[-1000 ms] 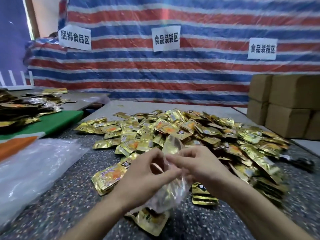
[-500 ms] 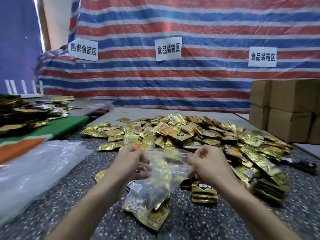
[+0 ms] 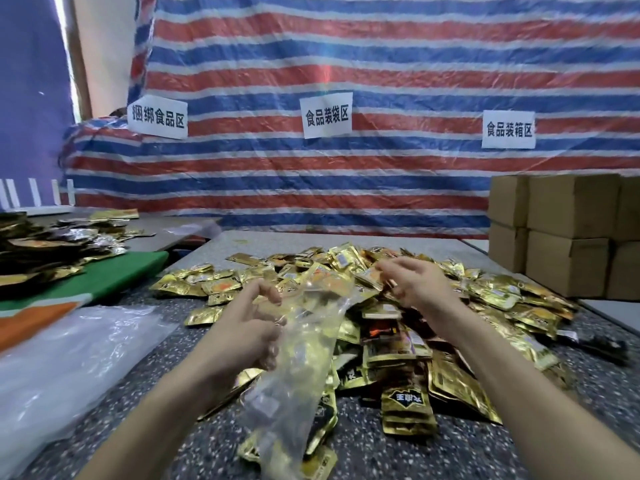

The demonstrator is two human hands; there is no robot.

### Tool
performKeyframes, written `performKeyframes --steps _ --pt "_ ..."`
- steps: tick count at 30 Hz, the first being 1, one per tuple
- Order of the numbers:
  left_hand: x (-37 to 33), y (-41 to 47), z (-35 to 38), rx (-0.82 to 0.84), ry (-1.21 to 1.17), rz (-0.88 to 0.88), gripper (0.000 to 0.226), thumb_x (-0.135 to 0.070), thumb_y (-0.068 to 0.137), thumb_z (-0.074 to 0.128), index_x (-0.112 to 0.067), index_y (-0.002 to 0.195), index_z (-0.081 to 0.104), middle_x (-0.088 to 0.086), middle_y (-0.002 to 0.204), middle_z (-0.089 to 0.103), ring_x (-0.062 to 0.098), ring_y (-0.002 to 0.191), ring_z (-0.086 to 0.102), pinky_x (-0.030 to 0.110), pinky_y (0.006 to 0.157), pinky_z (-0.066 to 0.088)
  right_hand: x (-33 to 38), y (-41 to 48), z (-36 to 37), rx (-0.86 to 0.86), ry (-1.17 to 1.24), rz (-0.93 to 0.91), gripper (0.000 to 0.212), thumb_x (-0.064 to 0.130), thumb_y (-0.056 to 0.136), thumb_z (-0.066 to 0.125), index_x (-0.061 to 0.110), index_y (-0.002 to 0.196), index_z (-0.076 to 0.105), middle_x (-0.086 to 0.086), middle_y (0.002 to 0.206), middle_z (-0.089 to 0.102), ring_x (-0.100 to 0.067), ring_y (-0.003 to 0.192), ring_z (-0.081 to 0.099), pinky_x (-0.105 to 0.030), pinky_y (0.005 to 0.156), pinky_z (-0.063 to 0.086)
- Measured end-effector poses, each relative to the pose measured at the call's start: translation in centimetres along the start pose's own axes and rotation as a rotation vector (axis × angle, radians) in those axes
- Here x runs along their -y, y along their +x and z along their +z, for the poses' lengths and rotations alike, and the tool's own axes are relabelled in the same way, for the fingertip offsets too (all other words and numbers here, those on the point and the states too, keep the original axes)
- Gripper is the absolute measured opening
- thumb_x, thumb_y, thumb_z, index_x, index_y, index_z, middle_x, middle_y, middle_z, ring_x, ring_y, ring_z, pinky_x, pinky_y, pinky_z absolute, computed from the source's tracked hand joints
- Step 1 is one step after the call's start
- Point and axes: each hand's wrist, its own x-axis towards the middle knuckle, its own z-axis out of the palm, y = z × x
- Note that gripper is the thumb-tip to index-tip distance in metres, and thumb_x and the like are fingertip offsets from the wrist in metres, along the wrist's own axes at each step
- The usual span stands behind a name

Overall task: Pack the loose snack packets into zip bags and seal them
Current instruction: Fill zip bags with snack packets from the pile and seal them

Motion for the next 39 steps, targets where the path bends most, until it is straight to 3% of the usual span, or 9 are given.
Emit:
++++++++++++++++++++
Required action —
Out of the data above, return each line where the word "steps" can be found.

Solution for this task —
performKeyframes, written `performKeyframes --steps _ --pt "_ ..."`
- steps: tick count at 30 Hz, the first being 1, one per tuple
Motion for the next 39 steps, targets where the path bends most, until it is straight to 3% of the usual span, or 9 are given.

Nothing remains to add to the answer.